* _To do_: First find the line with "One rendered picture" in the entries below, then set down exactly every line through the line with "Picture size 435", that line included.

* _Records supplied_:
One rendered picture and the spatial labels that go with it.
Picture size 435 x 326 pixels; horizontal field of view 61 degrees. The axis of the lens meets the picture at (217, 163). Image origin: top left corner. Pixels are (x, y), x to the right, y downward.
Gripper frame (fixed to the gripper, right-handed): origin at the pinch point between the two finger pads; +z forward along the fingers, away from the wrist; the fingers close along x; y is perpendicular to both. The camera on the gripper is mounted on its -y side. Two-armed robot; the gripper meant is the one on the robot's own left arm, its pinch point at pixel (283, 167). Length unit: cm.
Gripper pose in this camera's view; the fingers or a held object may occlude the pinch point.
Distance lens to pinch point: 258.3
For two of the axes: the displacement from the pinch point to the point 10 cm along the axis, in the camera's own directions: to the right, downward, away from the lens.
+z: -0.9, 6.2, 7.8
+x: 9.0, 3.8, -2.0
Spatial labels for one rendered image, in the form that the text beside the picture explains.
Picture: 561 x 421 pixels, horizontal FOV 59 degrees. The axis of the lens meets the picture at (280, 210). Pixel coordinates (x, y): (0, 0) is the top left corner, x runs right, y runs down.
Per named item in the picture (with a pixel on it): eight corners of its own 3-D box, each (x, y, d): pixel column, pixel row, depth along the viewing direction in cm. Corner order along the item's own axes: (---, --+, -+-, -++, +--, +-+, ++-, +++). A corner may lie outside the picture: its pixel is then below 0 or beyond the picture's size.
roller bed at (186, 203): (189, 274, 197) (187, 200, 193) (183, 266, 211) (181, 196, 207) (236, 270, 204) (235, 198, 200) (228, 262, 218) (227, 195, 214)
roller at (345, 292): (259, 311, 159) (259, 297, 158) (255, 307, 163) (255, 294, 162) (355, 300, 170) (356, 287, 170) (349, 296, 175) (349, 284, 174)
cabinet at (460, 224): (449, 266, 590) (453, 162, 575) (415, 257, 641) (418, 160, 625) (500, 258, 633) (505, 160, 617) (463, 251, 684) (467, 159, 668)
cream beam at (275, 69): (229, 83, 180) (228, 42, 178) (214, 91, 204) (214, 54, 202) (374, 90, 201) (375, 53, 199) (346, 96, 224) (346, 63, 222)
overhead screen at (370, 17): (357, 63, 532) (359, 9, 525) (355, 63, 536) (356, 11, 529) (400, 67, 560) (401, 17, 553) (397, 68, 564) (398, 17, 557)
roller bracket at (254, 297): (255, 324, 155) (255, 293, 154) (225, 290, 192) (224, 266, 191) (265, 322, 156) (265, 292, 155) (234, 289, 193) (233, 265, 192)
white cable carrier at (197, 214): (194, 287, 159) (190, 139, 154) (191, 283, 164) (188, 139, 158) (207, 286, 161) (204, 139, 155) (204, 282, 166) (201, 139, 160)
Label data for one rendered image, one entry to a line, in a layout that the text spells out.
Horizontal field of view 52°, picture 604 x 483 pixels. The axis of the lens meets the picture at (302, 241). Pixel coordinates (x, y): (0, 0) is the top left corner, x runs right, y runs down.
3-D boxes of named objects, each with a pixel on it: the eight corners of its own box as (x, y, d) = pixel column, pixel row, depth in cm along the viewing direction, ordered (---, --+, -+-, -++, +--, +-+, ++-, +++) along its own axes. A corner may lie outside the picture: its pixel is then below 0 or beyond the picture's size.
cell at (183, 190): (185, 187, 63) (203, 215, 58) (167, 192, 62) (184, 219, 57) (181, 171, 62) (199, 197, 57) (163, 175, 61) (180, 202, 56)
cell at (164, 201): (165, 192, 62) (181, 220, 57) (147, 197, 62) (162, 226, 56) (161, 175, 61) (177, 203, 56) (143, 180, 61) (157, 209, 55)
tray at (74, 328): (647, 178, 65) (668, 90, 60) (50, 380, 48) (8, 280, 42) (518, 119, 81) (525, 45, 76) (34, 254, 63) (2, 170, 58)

...

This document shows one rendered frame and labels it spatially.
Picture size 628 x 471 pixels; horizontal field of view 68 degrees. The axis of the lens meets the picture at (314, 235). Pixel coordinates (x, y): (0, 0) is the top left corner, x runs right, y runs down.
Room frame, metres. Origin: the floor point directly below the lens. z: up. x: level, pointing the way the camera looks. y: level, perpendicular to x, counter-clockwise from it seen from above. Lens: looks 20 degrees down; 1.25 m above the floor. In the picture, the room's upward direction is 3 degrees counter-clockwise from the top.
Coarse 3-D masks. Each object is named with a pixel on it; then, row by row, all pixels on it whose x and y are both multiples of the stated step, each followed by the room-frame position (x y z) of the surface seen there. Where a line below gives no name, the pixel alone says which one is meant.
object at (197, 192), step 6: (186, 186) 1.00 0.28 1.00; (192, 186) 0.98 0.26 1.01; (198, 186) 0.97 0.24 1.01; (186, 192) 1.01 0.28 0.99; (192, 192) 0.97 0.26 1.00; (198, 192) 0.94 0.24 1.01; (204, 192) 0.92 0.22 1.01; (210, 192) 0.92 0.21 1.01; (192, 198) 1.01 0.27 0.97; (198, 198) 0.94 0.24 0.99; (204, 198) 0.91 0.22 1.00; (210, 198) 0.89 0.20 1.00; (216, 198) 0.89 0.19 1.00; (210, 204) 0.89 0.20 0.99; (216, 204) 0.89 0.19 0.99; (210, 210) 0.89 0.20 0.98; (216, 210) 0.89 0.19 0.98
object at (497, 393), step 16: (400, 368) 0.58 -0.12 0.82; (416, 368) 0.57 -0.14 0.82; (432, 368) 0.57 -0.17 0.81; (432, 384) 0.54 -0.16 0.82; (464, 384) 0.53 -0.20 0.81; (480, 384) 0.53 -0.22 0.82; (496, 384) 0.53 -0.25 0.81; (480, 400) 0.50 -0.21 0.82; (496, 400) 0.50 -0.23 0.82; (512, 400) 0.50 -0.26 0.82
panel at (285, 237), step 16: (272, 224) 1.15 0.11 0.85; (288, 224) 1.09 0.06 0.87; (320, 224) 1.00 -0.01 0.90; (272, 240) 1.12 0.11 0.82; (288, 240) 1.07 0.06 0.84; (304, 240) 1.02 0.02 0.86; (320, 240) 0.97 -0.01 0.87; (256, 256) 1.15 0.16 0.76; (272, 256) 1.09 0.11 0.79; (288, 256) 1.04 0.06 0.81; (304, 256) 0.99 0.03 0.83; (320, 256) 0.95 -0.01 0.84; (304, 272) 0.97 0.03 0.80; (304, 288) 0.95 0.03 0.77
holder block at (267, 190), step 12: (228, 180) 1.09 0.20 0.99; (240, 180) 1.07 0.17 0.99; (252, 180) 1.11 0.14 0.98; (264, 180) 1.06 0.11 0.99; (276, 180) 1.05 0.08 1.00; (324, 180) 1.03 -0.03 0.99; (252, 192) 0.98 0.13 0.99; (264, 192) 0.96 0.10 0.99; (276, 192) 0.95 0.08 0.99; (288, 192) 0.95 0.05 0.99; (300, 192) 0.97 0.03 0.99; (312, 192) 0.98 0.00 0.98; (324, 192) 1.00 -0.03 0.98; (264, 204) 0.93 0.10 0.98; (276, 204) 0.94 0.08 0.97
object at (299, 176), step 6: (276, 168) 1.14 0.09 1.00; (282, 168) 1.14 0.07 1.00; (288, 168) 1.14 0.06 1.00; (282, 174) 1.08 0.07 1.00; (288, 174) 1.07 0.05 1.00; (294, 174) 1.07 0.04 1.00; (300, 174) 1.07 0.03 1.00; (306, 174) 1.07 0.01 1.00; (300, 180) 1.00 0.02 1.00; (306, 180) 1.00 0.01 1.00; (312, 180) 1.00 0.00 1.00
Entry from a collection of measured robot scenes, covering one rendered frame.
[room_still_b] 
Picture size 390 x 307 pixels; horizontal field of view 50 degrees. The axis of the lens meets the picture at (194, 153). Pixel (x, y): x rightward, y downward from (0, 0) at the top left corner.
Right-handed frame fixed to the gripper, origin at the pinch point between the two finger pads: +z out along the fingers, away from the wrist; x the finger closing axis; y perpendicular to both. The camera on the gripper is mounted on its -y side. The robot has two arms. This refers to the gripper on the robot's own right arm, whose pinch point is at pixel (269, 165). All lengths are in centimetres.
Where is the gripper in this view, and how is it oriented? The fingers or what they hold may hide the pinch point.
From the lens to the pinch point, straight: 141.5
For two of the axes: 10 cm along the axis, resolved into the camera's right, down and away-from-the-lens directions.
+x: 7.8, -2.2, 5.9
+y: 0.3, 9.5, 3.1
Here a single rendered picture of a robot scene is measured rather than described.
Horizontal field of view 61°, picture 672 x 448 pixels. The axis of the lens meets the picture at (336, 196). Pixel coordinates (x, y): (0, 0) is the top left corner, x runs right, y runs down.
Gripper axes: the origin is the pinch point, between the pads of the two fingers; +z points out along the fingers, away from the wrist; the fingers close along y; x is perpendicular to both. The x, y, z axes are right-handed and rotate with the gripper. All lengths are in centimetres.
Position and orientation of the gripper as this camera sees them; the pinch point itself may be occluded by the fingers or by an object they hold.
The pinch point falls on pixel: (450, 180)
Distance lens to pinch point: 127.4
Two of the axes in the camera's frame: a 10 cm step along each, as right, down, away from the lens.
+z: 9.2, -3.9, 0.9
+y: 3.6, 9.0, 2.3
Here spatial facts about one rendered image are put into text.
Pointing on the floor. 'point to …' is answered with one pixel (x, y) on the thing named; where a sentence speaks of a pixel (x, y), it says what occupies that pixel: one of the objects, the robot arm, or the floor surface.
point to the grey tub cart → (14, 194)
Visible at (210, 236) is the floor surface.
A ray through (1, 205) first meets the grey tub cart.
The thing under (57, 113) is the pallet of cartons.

* _Solution_:
One rendered picture and the spatial labels that go with it.
Picture size 435 x 326 pixels; horizontal field of view 61 degrees. The axis of the lens meets the picture at (217, 163). Image origin: top left corner. Pixels are (x, y), x to the right, y downward.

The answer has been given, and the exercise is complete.